DESCRIPTION OF THE TASK: Reproduce the listing below without any change.

MATERIAL PROVIDED:
+ + +
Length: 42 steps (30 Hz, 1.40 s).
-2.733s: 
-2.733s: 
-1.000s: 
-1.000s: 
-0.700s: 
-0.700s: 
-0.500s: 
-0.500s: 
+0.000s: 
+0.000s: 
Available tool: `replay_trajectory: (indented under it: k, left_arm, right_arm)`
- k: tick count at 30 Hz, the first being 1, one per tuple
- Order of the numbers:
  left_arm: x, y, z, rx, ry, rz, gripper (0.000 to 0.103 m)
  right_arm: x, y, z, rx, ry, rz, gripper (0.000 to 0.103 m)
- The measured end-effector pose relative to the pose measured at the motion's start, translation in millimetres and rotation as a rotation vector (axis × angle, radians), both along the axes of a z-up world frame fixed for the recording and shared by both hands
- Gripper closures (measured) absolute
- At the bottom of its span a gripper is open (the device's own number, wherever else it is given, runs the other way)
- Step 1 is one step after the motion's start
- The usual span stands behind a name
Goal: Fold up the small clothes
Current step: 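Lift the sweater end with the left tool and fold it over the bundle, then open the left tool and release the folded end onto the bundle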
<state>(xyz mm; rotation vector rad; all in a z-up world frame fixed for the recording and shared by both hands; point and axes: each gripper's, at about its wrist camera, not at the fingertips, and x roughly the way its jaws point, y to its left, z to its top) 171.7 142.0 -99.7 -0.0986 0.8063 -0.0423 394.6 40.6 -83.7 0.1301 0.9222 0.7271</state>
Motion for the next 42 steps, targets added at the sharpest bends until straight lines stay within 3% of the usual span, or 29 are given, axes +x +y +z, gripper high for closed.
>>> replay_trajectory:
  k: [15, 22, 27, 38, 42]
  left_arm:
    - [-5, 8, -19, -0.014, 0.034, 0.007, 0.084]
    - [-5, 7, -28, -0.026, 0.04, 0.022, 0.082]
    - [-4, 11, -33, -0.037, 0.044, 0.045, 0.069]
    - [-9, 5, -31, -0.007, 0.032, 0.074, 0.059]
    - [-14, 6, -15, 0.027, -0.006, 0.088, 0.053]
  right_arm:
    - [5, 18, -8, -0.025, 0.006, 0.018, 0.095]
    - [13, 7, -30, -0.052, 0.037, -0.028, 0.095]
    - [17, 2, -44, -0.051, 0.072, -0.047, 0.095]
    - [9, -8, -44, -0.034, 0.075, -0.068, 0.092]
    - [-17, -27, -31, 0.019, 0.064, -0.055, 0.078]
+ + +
SOLUTION BELOW:
Length: 42 steps (30 Hz, 1.40 s).
-2.733s: 
-2.733s: 
-1.000s: 
-1.000s: 
-0.700s: 
-0.700s: 
-0.500s: 
-0.500s: 
+0.000s: 
+0.000s: 
Available tool: `replay_trajectory: (indented under it: k, left_arm, right_arm)`
- k: tick count at 30 Hz, the first being 1, one per tuple
- Order of the numbers:
  left_arm: x, y, z, rx, ry, rz, gripper (0.000 to 0.103 m)
  right_arm: x, y, z, rx, ry, rz, gripper (0.000 to 0.103 m)
- The measured end-effector pose relative to the pose measured at the motion's start, translation in millimetres and rotation as a rotation vector (axis × angle, radians), both along the axes of a z-up world frame fixed for the recording and shared by both hands
- Gripper closures (measured) absolute
- At the bottom of its span a gripper is open (the device's own number, wherever else it is given, runs the other way)
- Step 1 is one step after the motion's start
- The usual span stands behind a name
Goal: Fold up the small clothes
Current step: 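Lift the sweater end with the left tool and fold it over the bundle, then open the left tool and release the folded end onto the bundle
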<state>(xyz mm; rotation vector rad; all in a z-up world frame fixed for the recording and shared by both hands; point and axes: each gripper's, at about its wrist camera, not at the fingertips, and x roughly the way its jaws point, y to its left, z to its top) 171.7 142.0 -99.7 -0.0986 0.8063 -0.0423 394.6 40.6 -83.7 0.1301 0.9222 0.7271</state>
Motion for the next 42 steps, targets added at the sharpest bends until straight lines stay within 3% of the usual span, or 29 are given, axes +x +y +z, gripper high for closed.
>>> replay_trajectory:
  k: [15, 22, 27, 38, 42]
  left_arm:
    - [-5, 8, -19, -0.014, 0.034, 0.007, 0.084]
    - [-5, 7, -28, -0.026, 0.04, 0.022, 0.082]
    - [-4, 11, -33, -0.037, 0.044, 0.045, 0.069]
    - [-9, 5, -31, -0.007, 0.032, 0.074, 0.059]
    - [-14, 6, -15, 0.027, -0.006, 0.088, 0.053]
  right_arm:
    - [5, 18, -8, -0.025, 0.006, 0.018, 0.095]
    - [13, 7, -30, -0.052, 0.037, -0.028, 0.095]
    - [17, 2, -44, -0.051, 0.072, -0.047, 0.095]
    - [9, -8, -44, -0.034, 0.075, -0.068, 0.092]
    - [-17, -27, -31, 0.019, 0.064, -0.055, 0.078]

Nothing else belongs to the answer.